1

I have a dataset which called preprocessed_sample in the following format

preprocessed_sample.ftr.zstd 

and I am opening it using the following code

df = pd.read_feather(filepath)

The output looks something like that

index   text
0   0   i really dont come across how i actually am an...
1   1   music has become the only way i am staying san...
2   2   adults are contradicting
3   3   exo are breathing 553 miles away from me. they...
4   4   im missing people that i met when i was hospit...

and finally I would like to save this dataset in a file which called 'examples' and contains all these texts into txt format.

Update: @Tsingis I would like to have the above lines into txt files, for example the first line 'i really dont come across how i actually am an...' will be a file named 'line1.txt', in the same way all the lines will be txt files into a folder which called 'examples'.

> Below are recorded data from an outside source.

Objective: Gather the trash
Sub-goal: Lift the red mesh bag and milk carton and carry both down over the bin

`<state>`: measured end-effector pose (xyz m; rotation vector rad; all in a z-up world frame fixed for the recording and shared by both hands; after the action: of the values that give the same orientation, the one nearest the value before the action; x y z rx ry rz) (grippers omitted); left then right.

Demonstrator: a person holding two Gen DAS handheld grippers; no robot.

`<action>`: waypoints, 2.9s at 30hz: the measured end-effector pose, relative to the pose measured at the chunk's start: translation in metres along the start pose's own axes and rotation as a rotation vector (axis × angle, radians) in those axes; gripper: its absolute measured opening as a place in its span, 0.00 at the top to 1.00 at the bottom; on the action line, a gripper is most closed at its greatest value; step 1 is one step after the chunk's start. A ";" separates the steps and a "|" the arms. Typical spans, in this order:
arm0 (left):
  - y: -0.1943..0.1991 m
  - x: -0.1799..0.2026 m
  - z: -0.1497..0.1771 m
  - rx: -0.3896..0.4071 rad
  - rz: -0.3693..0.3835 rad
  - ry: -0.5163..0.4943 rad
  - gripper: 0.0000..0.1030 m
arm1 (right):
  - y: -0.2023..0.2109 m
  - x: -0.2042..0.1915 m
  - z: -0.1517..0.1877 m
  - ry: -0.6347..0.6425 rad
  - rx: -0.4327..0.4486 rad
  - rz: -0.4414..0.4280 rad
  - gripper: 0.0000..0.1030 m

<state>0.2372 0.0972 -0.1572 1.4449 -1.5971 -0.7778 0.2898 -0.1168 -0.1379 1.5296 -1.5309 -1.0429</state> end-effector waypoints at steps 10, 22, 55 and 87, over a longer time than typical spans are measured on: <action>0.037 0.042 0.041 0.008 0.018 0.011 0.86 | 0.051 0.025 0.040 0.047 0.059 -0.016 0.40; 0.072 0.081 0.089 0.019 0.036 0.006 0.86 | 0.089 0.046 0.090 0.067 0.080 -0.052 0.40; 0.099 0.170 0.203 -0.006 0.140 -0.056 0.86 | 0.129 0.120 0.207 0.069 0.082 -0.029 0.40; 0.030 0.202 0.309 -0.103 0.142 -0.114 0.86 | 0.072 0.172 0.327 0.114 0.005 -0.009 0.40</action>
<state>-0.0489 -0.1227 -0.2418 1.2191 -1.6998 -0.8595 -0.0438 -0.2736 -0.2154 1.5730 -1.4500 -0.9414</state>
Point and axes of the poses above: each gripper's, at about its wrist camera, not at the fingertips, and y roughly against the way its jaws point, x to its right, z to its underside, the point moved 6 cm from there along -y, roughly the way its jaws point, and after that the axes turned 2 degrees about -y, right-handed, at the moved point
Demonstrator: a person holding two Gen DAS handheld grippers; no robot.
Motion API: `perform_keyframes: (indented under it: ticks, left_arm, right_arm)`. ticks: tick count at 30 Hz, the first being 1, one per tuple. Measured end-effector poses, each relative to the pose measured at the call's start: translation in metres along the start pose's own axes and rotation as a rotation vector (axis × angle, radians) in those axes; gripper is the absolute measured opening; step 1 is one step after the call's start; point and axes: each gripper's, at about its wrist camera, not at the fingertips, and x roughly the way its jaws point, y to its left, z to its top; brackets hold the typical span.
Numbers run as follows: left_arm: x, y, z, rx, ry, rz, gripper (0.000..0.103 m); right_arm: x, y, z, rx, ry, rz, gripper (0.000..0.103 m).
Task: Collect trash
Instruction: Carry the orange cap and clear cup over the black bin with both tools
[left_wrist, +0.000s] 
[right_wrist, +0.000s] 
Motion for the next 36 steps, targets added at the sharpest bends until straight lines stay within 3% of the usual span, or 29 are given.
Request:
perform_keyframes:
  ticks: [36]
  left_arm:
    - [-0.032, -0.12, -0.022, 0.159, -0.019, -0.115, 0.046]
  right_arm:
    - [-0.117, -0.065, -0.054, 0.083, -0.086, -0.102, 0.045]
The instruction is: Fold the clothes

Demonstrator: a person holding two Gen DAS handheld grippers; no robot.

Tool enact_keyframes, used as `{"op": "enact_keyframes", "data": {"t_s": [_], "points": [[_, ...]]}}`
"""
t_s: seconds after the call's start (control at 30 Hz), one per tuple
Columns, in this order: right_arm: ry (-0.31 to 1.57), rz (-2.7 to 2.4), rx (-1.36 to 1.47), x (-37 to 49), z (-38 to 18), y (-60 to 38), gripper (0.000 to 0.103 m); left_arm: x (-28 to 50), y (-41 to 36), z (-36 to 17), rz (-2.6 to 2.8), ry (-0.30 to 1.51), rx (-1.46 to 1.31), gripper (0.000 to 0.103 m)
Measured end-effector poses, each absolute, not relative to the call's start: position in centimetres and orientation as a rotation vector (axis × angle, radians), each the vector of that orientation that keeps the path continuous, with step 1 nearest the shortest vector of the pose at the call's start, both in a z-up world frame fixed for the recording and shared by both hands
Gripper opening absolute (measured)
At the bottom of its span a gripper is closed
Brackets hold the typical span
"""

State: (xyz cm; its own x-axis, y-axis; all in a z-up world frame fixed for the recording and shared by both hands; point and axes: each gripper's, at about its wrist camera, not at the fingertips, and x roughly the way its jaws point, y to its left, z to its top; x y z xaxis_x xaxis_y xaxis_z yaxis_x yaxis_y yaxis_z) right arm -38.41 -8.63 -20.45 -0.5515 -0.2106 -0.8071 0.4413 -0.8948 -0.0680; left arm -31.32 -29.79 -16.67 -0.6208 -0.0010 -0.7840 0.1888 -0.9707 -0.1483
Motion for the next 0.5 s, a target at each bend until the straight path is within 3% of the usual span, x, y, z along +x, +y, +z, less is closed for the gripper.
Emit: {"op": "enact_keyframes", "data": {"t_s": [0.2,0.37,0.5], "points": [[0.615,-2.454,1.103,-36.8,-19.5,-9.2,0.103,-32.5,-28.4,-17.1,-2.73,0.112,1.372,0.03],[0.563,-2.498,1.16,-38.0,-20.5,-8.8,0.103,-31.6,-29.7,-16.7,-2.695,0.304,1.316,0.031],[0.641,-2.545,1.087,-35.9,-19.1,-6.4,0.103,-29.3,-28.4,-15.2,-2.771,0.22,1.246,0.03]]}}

  • Somewhat unclear what is the goal. Can you provide example output? – Tsingis Feb 01 '23 at 19:56
  • Then you pretty much need to loop through rows of the `text` column to write each line to separate file using file handler. https://www.pythontutorial.net/python-basics/python-write-text-file/ – Tsingis Feb 01 '23 at 20:02

2 Answers2

3

You can use the following code:

import pathlib

data_dir = pathlib.Path('./examples')
data_dir.mkdir(exist_ok=True)

for i, text in enumerate(df['text'], 1):
    with open(f'examples/line{i}.txt', 'w') as fp:
        fp.write(text)

Output:

examples/
├── line1.txt
├── line2.txt
├── line3.txt
├── line4.txt
└── line5.txt

1 directory, 5 files

line1.txt:

i really dont come across how i actually am an...
Corralien
  • 109,409
  • 8
  • 28
  • 52
1

Another way, is to use pandas built-ins itertuples and to_csv :

import pandas as pd

for row in df.itertuples():
    pd.Series(row.text).to_csv(f"examples/line{row.index+1}.txt",
                               index=False, header=False)
Corralien
  • 109,409
  • 8
  • 28
  • 52
Timeless
  • 22,580
  • 4
  • 12
  • 30